Major planning applications should not be considered until the process of producing the new ‘Swale Local Plan’ has been completed and adopted. The West of Teynham application is not on the current local plan, Bearing Fruits.
- Scale of development will change the rural landscape.
- Bapchild, Teynham & Tonge will become a suburb of Sittingbourne.
- Loss of identity of Bapchild, Teynham, and Tonge.
- The proposed development does not take in to account the combined impact of other developments.
Traffic and effects on highway safety
- Increased traffic on A2
- Increased issues with poor air quality
- Increase in cars using rural roads (eg Lower Road)
Noise, smells & disturbance
- Increased light pollution in rural environment.
- Increased sound pollution
- Loss of sounds of wildlife
Loss of trees or other important landscape features
- Loss of rural footpaths and bridleways leading to a negative impact on the enjoyment of rural setting.
- The loss of open space between villages.
- There is a known high-risk of surface flooding in sections of the land to the west of Teynham. In particular, the land to west/SW of Frognal Barns and around the Bapchild Cricket ground.
- Details published on the Government flood warning service.
- There is a known high-risk of surface flooding in sections of the land north of Highsted.
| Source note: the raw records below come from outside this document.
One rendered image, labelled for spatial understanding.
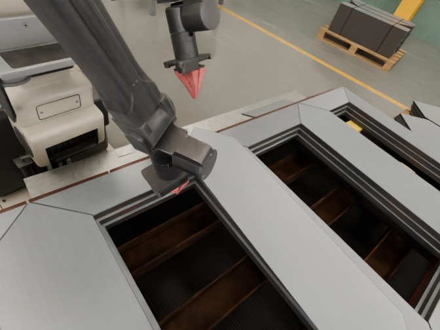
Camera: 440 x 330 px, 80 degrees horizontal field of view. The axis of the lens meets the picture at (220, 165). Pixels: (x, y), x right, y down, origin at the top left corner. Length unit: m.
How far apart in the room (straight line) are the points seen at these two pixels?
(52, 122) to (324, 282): 0.83
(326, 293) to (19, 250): 0.58
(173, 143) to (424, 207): 0.76
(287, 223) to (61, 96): 0.70
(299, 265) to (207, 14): 0.55
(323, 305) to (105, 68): 0.55
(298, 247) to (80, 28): 0.56
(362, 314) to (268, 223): 0.25
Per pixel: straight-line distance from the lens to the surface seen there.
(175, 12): 0.65
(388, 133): 1.23
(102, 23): 0.32
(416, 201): 0.97
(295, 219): 0.68
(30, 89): 0.89
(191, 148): 0.42
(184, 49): 0.66
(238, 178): 0.69
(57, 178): 0.93
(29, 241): 0.61
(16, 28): 0.76
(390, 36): 4.70
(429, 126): 1.47
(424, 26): 7.39
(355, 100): 1.29
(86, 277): 0.55
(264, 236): 0.62
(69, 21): 0.30
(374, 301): 0.69
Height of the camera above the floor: 1.38
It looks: 46 degrees down
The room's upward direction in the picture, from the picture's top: 17 degrees clockwise
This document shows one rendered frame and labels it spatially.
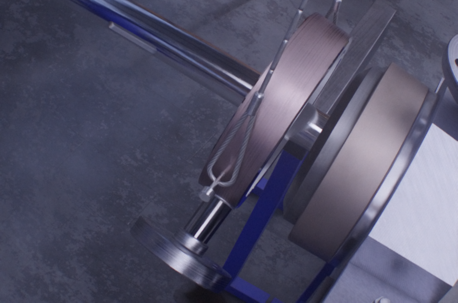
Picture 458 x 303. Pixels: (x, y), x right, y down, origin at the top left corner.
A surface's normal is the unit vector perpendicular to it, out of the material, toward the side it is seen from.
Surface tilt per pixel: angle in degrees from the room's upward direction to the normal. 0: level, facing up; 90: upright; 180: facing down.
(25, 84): 0
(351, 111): 25
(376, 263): 90
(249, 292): 0
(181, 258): 42
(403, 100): 6
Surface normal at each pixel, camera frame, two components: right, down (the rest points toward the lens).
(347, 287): 0.28, -0.66
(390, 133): 0.01, -0.31
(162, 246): -0.27, -0.26
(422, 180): -0.14, -0.08
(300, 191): -0.43, 0.47
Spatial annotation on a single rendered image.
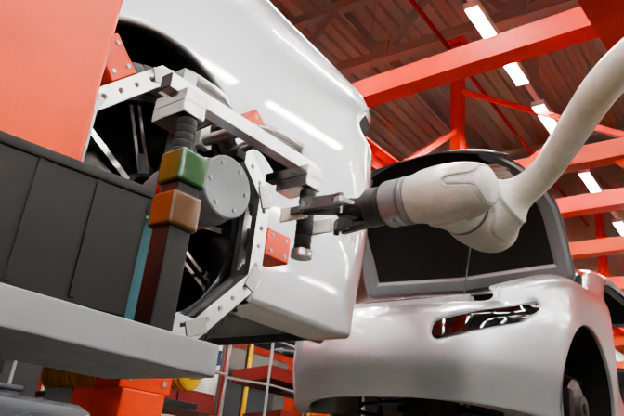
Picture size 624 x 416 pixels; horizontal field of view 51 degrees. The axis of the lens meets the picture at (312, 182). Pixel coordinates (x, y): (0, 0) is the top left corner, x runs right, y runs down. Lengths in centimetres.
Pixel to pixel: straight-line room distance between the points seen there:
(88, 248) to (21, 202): 6
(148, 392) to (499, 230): 72
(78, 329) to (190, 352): 11
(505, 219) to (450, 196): 16
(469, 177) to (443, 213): 8
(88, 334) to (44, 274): 6
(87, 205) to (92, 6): 40
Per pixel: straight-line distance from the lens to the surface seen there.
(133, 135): 150
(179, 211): 70
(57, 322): 54
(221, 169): 130
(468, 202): 114
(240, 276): 153
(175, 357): 60
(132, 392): 129
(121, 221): 58
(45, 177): 56
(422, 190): 116
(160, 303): 68
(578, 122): 119
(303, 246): 133
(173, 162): 73
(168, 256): 69
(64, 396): 143
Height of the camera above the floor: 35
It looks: 24 degrees up
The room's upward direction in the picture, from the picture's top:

- Details published on the flood warning service.
Effect on listed buildings
- Loss of historic rural settings for grade II* listed Frognal Farmhouse.
- Loss of direct line-of-sight between between GII* listed buildings
(GII* Claxfield Farm > GII* Frognal Farmhouse).
Layout & density of proposed buildings
- Scale of proposed application will change the rural character of the area for ever.
- There will be a significant impact on existing infrastructure
- Water supply: The proposed housing development will require an extra 2 million litres a day. [Swale Local Plan indicates that an allowances of 110 litres of water per person per day; 9,250 homes; average 2 people].
- There are two planning applications relating to the ‘Highsted Park’. Highsted Park should be seen as a single development with comments applying equally to both planning applications. (Application numbers (21/503906/EIOUT – West of Teynham and 21/503914/EIOUT – Area around South & East of Sittingbourne)
- The time permitted to review this huge planning application (containing many thousands of pages of technical information) is disproportionate to the scale and complexity of the proposed development.